Scope of the Investigation

    The merchandise covered by this investigation is ceramic 
flooring tile, wall tile, paving tile, hearth tile, porcelain tile, 
mosaic tile, flags, finishing tile, and the like (hereinafter 
ceramic tile). Ceramic tiles are articles containing a mixture of 
minerals including clay (generally hydrous silicates of alumina or 
magnesium) that are fired so the raw materials are fused to produce 
a finished good that is less than 3.2 cm in actual thickness. All 
ceramic tile is subject to the scope regardless of end use, surface 
area, and weight, regardless of whether the tile is glazed or 
unglazed, regardless of the water absorption coefficient by weight, 
regardless of the extent of vitrification, and regardless of whether 
or not the tile is on a backing. Subject merchandise includes 
ceramic tile with decorative features that may in spots exceed 3.2 
cm in thickness and includes

[[Page 20105]]

ceramic tile ``slabs'' or ``panels'' (tiles that are larger than 1 
meter\2\ (11 ft.\2\)).
    Subject merchandise includes ceramic tile that undergoes minor 
processing in a third country prior to importation into the United 
States.
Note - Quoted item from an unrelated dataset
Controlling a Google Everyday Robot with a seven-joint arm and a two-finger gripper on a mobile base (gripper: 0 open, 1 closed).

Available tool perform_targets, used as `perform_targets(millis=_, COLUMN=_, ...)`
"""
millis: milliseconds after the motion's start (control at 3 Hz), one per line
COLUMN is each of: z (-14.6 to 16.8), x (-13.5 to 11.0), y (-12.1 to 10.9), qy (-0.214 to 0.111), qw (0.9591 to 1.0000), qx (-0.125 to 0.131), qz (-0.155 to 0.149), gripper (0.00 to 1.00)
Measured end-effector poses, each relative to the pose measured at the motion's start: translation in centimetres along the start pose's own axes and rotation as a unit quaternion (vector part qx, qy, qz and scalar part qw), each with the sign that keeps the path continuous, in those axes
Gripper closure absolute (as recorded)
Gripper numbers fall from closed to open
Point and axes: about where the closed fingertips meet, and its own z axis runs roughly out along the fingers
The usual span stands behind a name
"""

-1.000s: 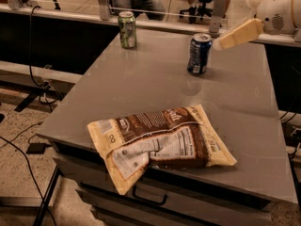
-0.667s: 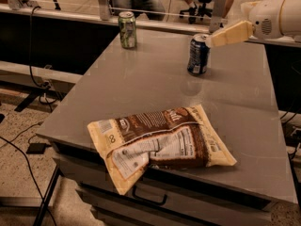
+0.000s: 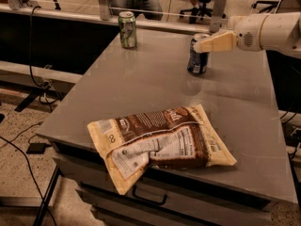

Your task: Move pepsi can near brown chip bag

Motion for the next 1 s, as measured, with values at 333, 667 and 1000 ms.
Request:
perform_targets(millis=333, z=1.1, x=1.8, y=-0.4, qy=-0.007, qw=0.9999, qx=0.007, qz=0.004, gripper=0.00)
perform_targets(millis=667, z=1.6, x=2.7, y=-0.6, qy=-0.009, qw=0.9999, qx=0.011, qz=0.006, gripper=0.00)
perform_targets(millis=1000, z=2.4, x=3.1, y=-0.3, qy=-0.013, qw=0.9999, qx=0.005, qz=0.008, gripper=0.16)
Similarly, subject merchandise includes ceramic tile 
produced that undergoes minor processing after importation into the 
United States. Such minor processing includes, but is not limited 
to, one or more of the following: Beveling, cutting, trimming, 
staining, painting, polishing, finishing, additional firing, or any 
other processing that would otherwise not remove the merchandise 
from the scope of the investigation if performed in the country of 
manufacture of the in-scope product.
    Subject merchandise is currently classified in the Harmonized 
Tariff Schedule of the United States (HTSUS) under the following 
subheadings of heading 6907: 6907.21.1005, 6907.21.1011, 
6907.21.1051, 6907.21.2000, 6907.21.3000, 6907.21.4000, 
6907.21.9011, 6907.21.9051, 6907.22.1005, 6907.22.1011, 
6907.22.1051, 6907.22.2000, 6907.22.3000, 6907.22.4000, 
6907.22.9011, 6907.22.9051, 6907.23.1005, 6907.23.1011, 
6907.23.1051, 6907.23.2000, 6907.23.3000, 6907.23.4000, 
6907.23.9011, 6907.23.9051, 6907.30.1005, 6907.30.1011, 
6907.30.1051, 6907.30.2000, 6907.30.3000, 6907.30.4000, 
6907.30.9011, 6907.30.9051, 6907.40.1005, 6907.40.1011, 
6907.40.1051, 6907.40.2000, 6907.40.3000, 6907.40.4000, 
6907.40.9011, and 6907.40.9051. Subject merchandise may also enter 
under subheadings of headings 6914 and 6905: 6914.10.8000, 
6914.90.8000, 6905.10.0000, and 6905.90.0050. The HTSUS subheadings 
are provided for convenience and customs purposes only. The written 
description of the scope of this investigation is dispositive.